EXERCISE DESCRIPTION -
Extract the records below word for word and ignore the images.

Data items:
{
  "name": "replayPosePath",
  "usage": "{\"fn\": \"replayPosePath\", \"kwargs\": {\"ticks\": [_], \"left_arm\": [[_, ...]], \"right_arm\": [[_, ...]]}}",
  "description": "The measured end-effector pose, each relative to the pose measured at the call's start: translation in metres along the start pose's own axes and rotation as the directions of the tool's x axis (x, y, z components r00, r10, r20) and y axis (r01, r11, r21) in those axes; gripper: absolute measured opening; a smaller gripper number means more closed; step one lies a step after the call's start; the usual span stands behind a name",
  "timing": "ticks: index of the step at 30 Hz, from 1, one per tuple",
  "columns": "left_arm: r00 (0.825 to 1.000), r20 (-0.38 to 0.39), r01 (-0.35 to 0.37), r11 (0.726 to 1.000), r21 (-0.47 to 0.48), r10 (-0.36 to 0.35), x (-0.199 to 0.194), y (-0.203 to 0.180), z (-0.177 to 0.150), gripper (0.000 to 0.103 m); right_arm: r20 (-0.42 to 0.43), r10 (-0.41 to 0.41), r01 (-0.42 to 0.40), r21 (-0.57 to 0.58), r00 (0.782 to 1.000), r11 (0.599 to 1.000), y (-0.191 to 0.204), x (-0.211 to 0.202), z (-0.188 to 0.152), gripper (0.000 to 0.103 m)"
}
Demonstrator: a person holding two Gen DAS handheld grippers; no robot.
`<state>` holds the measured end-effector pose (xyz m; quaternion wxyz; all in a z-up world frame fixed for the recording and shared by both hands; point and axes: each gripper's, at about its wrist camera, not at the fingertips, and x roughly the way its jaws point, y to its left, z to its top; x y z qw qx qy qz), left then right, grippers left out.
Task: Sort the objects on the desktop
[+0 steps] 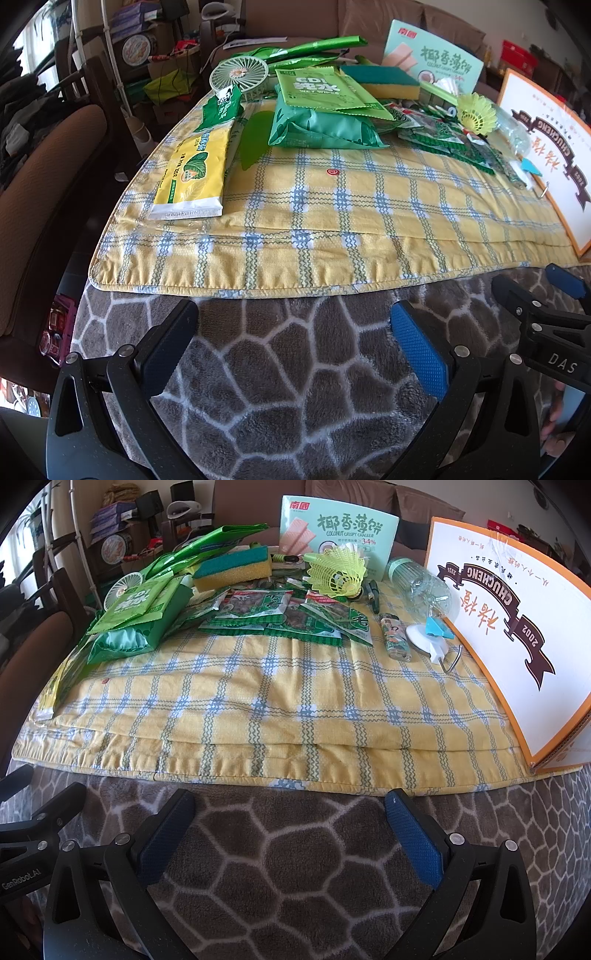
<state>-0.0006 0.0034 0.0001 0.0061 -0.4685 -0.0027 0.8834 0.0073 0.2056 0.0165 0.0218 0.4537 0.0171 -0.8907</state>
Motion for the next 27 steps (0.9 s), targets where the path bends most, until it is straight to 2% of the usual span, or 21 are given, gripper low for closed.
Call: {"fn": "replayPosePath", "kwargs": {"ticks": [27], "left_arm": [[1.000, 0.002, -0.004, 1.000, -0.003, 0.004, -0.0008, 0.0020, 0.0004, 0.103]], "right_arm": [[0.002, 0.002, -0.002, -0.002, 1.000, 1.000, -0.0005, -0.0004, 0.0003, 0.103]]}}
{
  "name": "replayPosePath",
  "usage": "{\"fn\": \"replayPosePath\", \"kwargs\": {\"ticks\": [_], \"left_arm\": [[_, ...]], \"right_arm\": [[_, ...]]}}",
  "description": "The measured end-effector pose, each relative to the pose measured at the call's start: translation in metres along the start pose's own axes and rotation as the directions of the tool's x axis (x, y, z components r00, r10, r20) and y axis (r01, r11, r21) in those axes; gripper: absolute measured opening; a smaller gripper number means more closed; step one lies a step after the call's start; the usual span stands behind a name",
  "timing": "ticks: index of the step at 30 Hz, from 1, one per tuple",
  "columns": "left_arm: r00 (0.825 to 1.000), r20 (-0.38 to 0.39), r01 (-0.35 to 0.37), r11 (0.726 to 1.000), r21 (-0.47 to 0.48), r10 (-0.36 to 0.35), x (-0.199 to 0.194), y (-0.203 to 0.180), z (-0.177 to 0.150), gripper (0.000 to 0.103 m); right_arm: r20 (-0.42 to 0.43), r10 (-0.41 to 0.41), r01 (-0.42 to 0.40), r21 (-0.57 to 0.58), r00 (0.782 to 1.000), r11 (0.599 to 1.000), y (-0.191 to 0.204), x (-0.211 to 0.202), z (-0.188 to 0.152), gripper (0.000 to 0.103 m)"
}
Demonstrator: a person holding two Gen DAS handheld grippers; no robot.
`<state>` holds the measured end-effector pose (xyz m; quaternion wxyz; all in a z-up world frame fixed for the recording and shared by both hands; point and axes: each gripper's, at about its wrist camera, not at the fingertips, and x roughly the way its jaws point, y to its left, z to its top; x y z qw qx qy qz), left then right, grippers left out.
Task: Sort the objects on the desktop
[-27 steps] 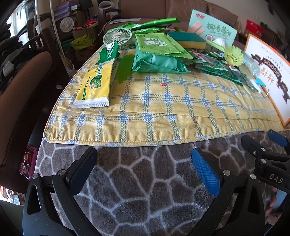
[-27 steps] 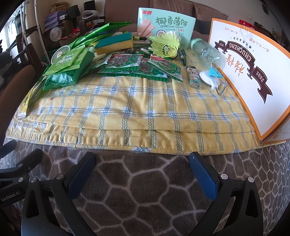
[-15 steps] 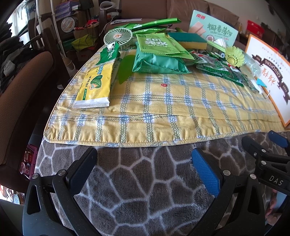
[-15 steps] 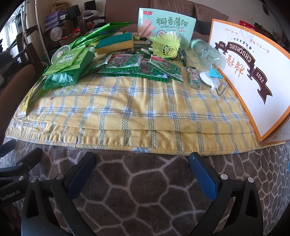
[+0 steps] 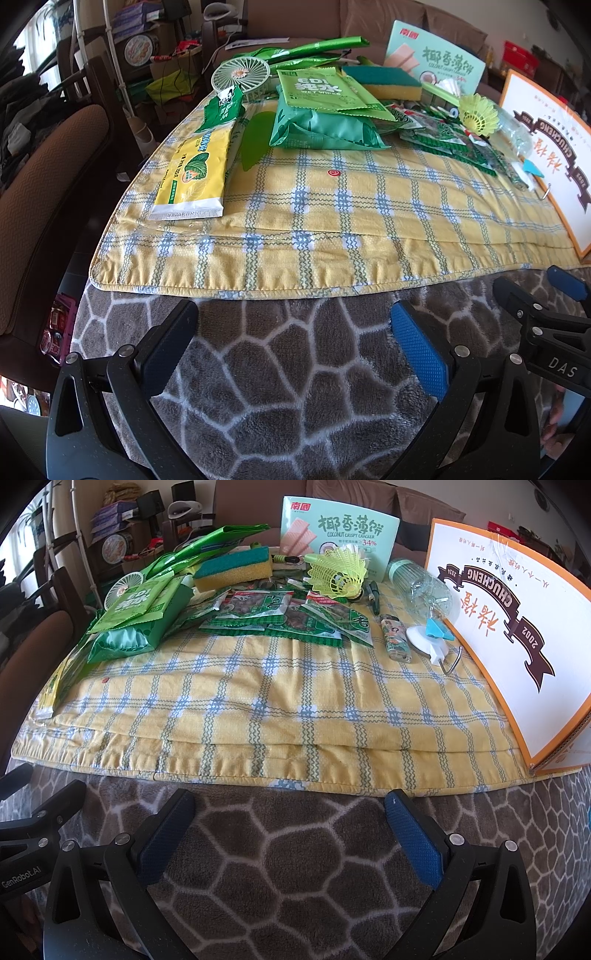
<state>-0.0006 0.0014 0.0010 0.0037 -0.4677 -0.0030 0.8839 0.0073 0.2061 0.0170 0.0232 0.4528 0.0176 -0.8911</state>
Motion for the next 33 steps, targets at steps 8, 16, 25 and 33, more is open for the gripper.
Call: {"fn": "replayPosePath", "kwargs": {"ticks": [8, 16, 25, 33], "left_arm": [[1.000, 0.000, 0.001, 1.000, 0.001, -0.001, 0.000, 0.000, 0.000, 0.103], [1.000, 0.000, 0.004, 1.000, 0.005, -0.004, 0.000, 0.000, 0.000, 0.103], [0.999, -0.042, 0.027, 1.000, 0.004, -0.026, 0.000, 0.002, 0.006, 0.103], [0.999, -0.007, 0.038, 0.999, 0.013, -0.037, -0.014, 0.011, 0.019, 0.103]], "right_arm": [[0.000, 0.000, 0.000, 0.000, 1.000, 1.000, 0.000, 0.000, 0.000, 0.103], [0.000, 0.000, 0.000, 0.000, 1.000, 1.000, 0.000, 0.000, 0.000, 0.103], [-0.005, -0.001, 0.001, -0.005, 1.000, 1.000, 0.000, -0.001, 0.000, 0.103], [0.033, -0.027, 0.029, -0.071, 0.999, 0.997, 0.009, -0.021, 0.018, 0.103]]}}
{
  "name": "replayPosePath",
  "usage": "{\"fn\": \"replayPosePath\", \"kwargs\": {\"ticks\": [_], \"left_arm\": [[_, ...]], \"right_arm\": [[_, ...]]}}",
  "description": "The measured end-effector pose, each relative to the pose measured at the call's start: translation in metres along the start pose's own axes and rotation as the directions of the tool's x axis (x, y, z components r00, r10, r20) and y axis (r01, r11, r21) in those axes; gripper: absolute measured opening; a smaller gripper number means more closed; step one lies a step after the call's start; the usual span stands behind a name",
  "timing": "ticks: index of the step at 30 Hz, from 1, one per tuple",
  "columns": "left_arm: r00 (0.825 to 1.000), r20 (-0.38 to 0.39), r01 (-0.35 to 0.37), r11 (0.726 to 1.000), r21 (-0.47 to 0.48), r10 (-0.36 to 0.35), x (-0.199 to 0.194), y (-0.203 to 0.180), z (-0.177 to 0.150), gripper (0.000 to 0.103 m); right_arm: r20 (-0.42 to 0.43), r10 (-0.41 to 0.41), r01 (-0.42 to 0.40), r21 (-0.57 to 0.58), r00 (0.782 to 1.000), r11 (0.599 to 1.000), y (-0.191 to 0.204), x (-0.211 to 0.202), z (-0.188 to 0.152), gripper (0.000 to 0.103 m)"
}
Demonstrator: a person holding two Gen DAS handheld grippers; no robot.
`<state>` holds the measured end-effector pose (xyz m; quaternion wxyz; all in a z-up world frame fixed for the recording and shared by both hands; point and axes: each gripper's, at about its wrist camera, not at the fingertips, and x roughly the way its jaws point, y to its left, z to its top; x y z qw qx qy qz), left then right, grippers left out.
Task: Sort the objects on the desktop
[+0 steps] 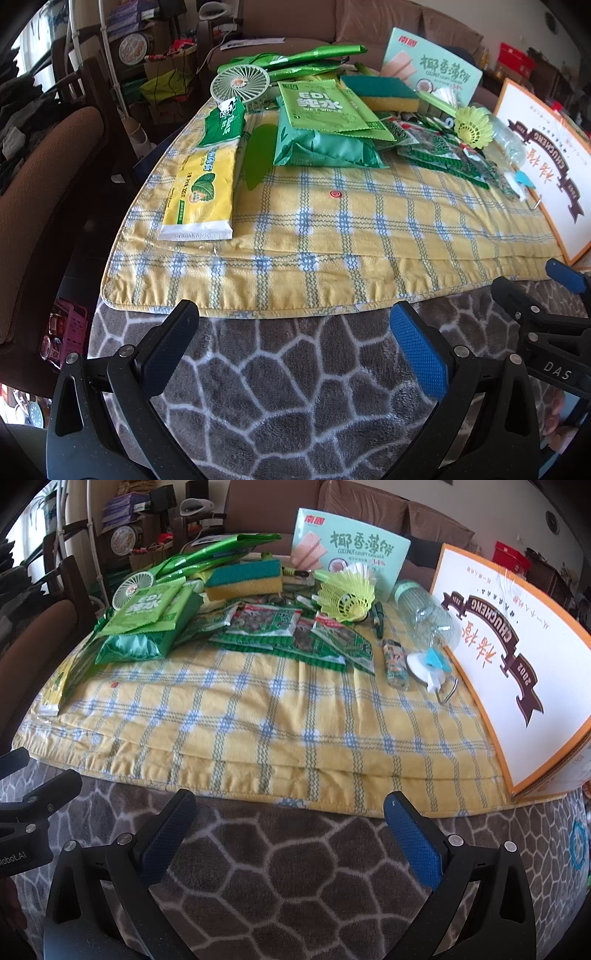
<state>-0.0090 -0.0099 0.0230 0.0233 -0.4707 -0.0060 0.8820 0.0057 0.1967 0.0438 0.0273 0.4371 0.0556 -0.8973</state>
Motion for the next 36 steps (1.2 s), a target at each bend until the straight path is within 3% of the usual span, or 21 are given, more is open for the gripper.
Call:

TASK RESPONSE -
{
  "name": "replayPosePath",
  "usage": "{\"fn\": \"replayPosePath\", \"kwargs\": {\"ticks\": [_], \"left_arm\": [[_, ...]], \"right_arm\": [[_, ...]]}}",
  "description": "The measured end-effector pose, each relative to the pose measured at the call's start: translation in metres along the start pose's own axes and rotation as the directions of the tool's x axis (x, y, z components r00, r10, r20) and y axis (r01, r11, r21) in those axes; gripper: absolute measured opening; a smaller gripper number means more closed; step one lies a step after the call's start; the usual span stands behind a name",
  "timing": "ticks: index of the step at 30 Hz, from 1, one per tuple",
  "columns": "left_arm: r00 (0.825 to 1.000), r20 (-0.38 to 0.39), r01 (-0.35 to 0.37), r11 (0.726 to 1.000), r21 (-0.47 to 0.48), r10 (-0.36 to 0.35), x (-0.199 to 0.194), y (-0.203 to 0.180), z (-0.177 to 0.150), gripper (0.000 to 0.103 m); right_arm: r20 (-0.42 to 0.43), r10 (-0.41 to 0.41), r01 (-0.42 to 0.40), r21 (-0.57 to 0.58), r00 (0.782 to 1.000), r11 (0.599 to 1.000), y (-0.191 to 0.204), x (-0.211 to 0.202), z (-0.188 to 0.152), gripper (0.000 to 0.103 m)"
}
Demonstrator: a person holding two Gen DAS handheld grippers; no robot.
`<state>` holds the measured end-effector pose (xyz m; quaternion wxyz; all in a z-up world frame fixed for the recording and shared by both hands; point and axes: each gripper's, at about its wrist camera, not at the fingertips, and x roughly the way its jaws point, y to its left, z to its top; x y z qw qx qy qz), left then right, grippers left out.
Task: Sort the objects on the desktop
[+0 steps] 
<state>-0.0006 0.0034 0.0001 0.0061 -0.4685 -0.0027 0.8834 0.0073 0.2056 0.0165 0.0218 0.4537 0.0171 -0.8907</state>
Motion for the next 27 steps (0.9 s), targets where the path bends most, until it is straight to 2% of the usual span, or 21 are given, gripper low for closed.
Call: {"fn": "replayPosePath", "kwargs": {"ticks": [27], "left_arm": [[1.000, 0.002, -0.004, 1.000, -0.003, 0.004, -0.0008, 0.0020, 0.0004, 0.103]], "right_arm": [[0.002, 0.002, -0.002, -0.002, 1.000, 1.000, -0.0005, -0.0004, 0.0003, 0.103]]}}
{
  "name": "replayPosePath",
  "usage": "{\"fn\": \"replayPosePath\", \"kwargs\": {\"ticks\": [_], \"left_arm\": [[_, ...]], \"right_arm\": [[_, ...]]}}",
  "description": "The measured end-effector pose, each relative to the pose measured at the call's start: translation in metres along the start pose's own axes and rotation as the directions of the tool's x axis (x, y, z components r00, r10, r20) and y axis (r01, r11, r21) in those axes; gripper: absolute measured opening; a smaller gripper number means more closed; step one lies a step after the call's start; the usual span stands behind a name",
  "timing": "ticks: index of the step at 30 Hz, from 1, one per tuple",
  "columns": "left_arm: r00 (0.825 to 1.000), r20 (-0.38 to 0.39), r01 (-0.35 to 0.37), r11 (0.726 to 1.000), r21 (-0.47 to 0.48), r10 (-0.36 to 0.35), x (-0.199 to 0.194), y (-0.203 to 0.180), z (-0.177 to 0.150), gripper (0.000 to 0.103 m); right_arm: r20 (-0.42 to 0.43), r10 (-0.41 to 0.41), r01 (-0.42 to 0.40), r21 (-0.57 to 0.58), r00 (0.782 to 1.000), r11 (0.599 to 1.000), y (-0.191 to 0.204), x (-0.211 to 0.202), z (-0.188 to 0.152), gripper (0.000 to 0.103 m)"
}
Demonstrator: a person holding two Gen DAS handheld grippers; no robot.
`<state>` holds the measured end-effector pose (xyz m; quaternion wxyz; all in a z-up world frame fixed for the recording and shared by both hands; point and axes: each gripper's, at about its wrist camera, not at the fingertips, and x roughly the way its jaws point, y to its left, z to its top; x y z qw qx qy qz), left then right, grippers left out.
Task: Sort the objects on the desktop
[-27 steps] 
[-27 steps] 
[-15 steps] 
[-15 steps] 
[+0 steps] 
<state>-0.0006 0.0014 0.0010 0.0037 -0.4677 -0.0030 0.8839 0.0073 0.2061 0.0170 0.0232 0.4528 0.0176 -0.8911</state>
Motion for the next 33 steps, targets at steps 8, 16, 25 and 33, more is open for the gripper.
Call: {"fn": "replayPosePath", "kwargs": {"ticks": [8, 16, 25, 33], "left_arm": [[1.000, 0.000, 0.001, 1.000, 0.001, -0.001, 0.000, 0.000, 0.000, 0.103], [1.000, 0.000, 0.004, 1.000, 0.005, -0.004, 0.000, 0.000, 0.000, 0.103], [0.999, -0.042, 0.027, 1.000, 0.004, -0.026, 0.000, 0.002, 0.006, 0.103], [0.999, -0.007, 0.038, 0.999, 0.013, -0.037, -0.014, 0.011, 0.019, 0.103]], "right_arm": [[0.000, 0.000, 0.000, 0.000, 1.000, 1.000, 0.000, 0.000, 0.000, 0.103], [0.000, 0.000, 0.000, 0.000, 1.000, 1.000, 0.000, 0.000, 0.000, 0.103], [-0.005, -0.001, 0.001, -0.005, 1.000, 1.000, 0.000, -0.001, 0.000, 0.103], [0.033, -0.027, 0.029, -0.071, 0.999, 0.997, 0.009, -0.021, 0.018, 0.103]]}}
{
  "name": "replayPosePath",
  "usage": "{\"fn\": \"replayPosePath\", \"kwargs\": {\"ticks\": [_], \"left_arm\": [[_, ...]], \"right_arm\": [[_, ...]]}}",
  "description": "The measured end-effector pose, each relative to the pose measured at the call's start: translation in metres along the start pose's own axes and rotation as the directions of the tool's x axis (x, y, z components r00, r10, r20) and y axis (r01, r11, r21) in those axes; gripper: absolute measured opening; a smaller gripper number means more closed; step one lies a step after the call's start; the usual span stands behind a name",
  "timing": "ticks: index of the step at 30 Hz, from 1, one per tuple",
  "columns": "left_arm: r00 (0.825 to 1.000), r20 (-0.38 to 0.39), r01 (-0.35 to 0.37), r11 (0.726 to 1.000), r21 (-0.47 to 0.48), r10 (-0.36 to 0.35), x (-0.199 to 0.194), y (-0.203 to 0.180), z (-0.177 to 0.150), gripper (0.000 to 0.103 m); right_arm: r20 (-0.42 to 0.43), r10 (-0.41 to 0.41), r01 (-0.42 to 0.40), r21 (-0.57 to 0.58), r00 (0.782 to 1.000), r11 (0.599 to 1.000), y (-0.191 to 0.204), x (-0.211 to 0.202), z (-0.188 to 0.152), gripper (0.000 to 0.103 m)"
}
Demonstrator: a person holding two Gen DAS handheld grippers; no robot.
`<state>` holds the measured end-effector pose (xyz m; quaternion wxyz; all in a z-up world frame fixed for the recording and shared by both hands; point and axes: each gripper's, at about its wrist camera, not at the fingertips, and x roughly the way its jaws point, y to its left, z to its top; x y z qw qx qy qz), left then right, grippers left out.
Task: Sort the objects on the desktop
[+0 steps] 
<state>-0.0090 -0.0099 0.0230 0.0233 -0.4707 -0.0060 0.8820 0.0057 0.1967 0.0438 0.0273 0.4371 0.0556 -0.8973</state>
Motion for the next 36 steps (1.2 s), a target at each bend until the straight path is within 3% of the usual span, or 21 are given, more is open for the gripper.
Call:

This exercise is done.